The video begins with a shot of one woman before turning to the victim, who is seated in the corner of a room with his mouth covered. The woman laughs as two men cut the sleeve of the victim's shirt. One of the men yells epithets about Mr. Trump and "white people." Later, a man is seen cutting a patch of hair from the victim's head, appearing to draw blood in the process.

Officers found the victim wandering bloodied and in distress with Mr. Hill on Tuesday in a dangerous part of the West Side. The police were eventually able to link the victim to a nearby report of a battery. The victim was treated at a hospital and had been released by Wednesday night.

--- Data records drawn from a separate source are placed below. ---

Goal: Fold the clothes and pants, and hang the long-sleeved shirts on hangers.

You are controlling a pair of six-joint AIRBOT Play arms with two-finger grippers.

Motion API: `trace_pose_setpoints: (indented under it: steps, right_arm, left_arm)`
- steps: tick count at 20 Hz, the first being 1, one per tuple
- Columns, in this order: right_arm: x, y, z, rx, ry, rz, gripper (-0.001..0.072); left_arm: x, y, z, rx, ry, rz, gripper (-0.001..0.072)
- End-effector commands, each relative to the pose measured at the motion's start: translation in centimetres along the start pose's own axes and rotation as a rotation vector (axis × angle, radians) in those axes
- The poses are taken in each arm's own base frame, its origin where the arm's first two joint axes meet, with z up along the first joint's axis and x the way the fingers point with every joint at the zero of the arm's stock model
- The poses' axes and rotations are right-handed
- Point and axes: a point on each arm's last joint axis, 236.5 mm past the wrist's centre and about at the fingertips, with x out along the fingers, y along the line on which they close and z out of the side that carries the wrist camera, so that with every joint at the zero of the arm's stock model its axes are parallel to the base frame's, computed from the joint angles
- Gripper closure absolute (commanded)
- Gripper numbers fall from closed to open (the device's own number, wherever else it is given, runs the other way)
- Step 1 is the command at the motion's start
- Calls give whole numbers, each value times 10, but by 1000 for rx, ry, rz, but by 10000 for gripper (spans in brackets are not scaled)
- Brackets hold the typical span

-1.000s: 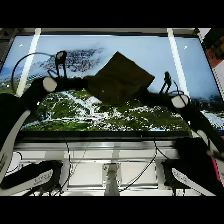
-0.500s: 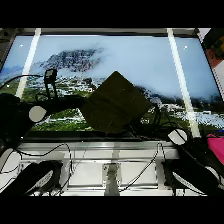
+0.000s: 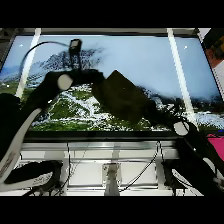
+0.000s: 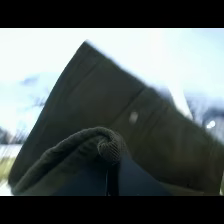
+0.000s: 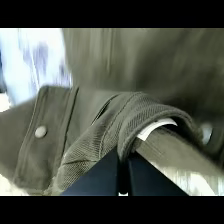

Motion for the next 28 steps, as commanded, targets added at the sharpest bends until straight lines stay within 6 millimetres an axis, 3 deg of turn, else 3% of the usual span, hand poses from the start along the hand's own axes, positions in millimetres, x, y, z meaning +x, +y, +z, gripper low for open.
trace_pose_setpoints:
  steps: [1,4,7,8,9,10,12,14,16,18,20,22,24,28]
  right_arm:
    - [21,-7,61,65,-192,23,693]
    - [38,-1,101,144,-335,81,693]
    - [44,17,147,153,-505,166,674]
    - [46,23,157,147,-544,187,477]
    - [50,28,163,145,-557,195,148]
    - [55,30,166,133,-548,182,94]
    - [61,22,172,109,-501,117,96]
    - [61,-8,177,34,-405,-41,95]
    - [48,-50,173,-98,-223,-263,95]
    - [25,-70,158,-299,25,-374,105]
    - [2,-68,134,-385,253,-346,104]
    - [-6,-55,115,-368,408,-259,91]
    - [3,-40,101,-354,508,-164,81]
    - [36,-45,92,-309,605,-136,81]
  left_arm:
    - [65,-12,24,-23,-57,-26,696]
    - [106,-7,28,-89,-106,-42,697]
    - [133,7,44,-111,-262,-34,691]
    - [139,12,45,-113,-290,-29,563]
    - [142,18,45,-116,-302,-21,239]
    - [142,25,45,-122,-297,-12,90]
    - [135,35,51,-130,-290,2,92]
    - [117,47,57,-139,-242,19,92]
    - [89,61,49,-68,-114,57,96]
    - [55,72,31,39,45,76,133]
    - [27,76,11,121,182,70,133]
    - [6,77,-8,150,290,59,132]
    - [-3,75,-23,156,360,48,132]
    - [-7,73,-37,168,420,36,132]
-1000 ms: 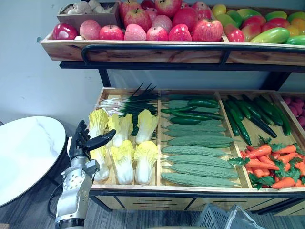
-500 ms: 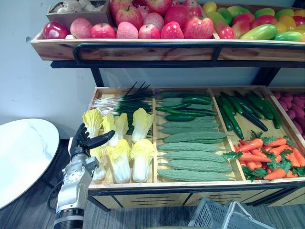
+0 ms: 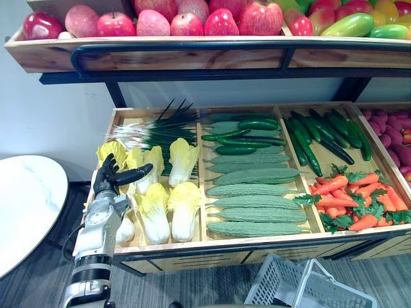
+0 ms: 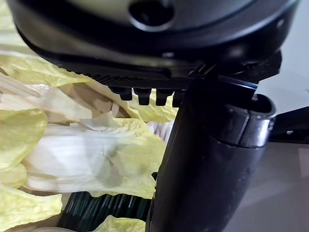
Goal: Pick vegetable in the basket
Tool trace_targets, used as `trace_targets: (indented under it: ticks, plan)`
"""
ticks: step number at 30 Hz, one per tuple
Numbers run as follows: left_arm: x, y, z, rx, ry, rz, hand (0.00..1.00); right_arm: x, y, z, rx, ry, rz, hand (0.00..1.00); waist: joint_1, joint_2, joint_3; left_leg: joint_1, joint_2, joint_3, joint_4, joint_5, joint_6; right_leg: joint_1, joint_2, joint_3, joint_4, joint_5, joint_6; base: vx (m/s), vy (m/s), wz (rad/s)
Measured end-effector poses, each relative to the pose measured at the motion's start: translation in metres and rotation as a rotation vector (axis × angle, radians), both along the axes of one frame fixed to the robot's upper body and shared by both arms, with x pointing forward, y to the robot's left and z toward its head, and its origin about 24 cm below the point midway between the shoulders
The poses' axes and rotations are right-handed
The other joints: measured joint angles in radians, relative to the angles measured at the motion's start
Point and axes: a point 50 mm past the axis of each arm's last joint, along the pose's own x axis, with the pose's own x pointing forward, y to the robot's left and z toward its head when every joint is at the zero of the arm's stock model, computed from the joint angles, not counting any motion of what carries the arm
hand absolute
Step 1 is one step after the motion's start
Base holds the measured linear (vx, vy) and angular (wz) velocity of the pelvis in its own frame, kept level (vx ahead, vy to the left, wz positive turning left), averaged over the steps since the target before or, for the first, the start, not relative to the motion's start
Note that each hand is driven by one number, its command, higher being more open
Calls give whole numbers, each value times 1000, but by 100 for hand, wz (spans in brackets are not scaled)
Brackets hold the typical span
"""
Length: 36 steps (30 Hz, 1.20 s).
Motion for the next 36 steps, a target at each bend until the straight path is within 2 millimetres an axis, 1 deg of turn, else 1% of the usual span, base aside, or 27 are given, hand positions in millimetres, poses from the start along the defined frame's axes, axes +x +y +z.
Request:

In a Chicago suburb, a brother-in-law of the victim, who identified himself as David, briefly addressed reporters late Thursday. He expressed gratitude for an outpouring of support. "We're happy that everyone's concerned," he said. "This should never have happened."

The beating in the video comes at a time of increased violence in Chicago. The city had 762 homicides in 2016, the most since the 1990s, a grim milestone that drew the attention of Mr. Trump this week.

At the Rev. Marshall Hatch's church, not far from where the victim was found, ministers met after getting calls from concerned residents, many of whom said they wanted to help raise money for the victim.

"People don't want this to be the face of our neighborhood," Mr. Hatch said. "And more than that, they have a very genuine concern about the victim."

Of suggestions that a black victim in such an attack might draw more outrage and concern, Mr. Hatch said that he had not sensed a racial dimension to the response in his mostly black neighborhood.

"Nobody is making excuses for the behavior of these young people," he said. "People really just feel for this victim."